Bu öylesine söylenmiş bir söz de değildir.
Haliyle biz istesek de istemesek de bu olayların tam merkezindeyiz.
Öyle uzaktan seyredip geçebileceğimiz bir süreç değil bu.
Hem tarih hem jeopolitik zeminimiz bunu zorunlu kılıyor.
Son birkaç gündür yaşananları, günü birlik gelişmelere hapsetmeden, uzun erimli sonuçlarını iyi irdelememiz gerekiyor.
Kaldı ki;
İran'ın teoloji ile perdelediği çıkarlarını sürdürmek istediği bir zeminde...
Hele hele son yaşananları istismar ederek Azerbaycan'ı tehdit ettiği bir süreçte...
Akıl tutulmasını dağıtacak bir akıl devreye girmesi gerekiyor.
O akıl da Türkiye'dir.
ABD ÇEKİLİRKEN İSRAİL YALNIZ KALIYOR
Sık sık dile getiriyorum...
Geçen yüzyılda oluşturulan denge sarsıldı.
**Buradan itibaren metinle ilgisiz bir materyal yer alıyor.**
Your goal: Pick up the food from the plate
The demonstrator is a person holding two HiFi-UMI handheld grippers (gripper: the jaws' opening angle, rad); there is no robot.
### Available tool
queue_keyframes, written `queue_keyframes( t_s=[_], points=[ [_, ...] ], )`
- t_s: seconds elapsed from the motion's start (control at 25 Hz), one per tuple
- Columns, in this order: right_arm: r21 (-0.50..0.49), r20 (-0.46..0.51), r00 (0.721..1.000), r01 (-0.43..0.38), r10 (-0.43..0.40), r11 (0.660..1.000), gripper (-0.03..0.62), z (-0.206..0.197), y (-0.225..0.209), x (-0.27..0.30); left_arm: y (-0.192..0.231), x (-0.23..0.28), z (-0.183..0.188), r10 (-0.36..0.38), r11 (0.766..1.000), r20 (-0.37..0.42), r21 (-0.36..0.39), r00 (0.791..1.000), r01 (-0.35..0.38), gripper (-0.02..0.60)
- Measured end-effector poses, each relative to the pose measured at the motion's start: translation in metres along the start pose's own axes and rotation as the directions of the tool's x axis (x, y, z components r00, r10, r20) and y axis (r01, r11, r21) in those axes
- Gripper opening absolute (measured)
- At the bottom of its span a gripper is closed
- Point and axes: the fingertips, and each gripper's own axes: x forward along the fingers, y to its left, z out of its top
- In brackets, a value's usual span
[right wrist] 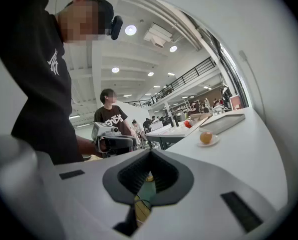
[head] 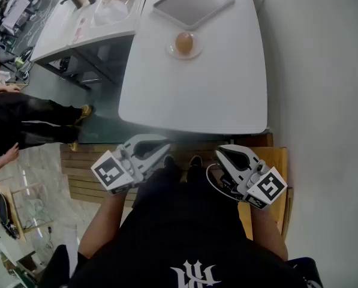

Yine bu denge için oluşturulmuş kurumlara karşı büyük güven bunalımı var.
Dolayısıyla dünyanın birçok bölgesinde jeopolitik ve jeoekonomik hareketlilik var.
Söz gelimi, Afrika'nın paylaşımını sağlayacak 1875 Berlin Anlaşmasına dayalı denge bitti.
Bugün Afrika'da özellikle Fransa, geri çekilmek zorunda kalıyor.
Güney Kafkasya'da Karabağ'da dengeler Türkiye ve Azerbaycan lehine değişiyor.
Rusya ile Ukrayna'nın Avrupa'nın göbeğindeki savaşı, AB'nin kartondan kule olduğunu açık bir şekilde ortaya koydu.
Öte yandan, ABD'nin, Ortadoğu'da her geçen gün irtifa kaybettiği görülüyor.
Bölgede bırakın barışı sağlamayı, çatışmaları yönetecek kabiliyetinin bile kalmadığı ortada.
Geçmişte sarsılmaz bir müttefiklik ilişkisi kurduğu Suudi Arabistan, Birleşik Arap Emirliği gibi ülkeler, çoktan farklı ittifak arayışlarına girdiler bile.
En önemlisi de rezerv para meselesi ciddi anlamda sorgulanıyor artık.
ABD'nin kendi sorunlarıyla uğraşacağı zamanlara doğru gidiyoruz, yani.
Dolayısıyla gelecekte "İsrail sorununu" başka bir boyutta değerlendirmek durumunda kalacağız.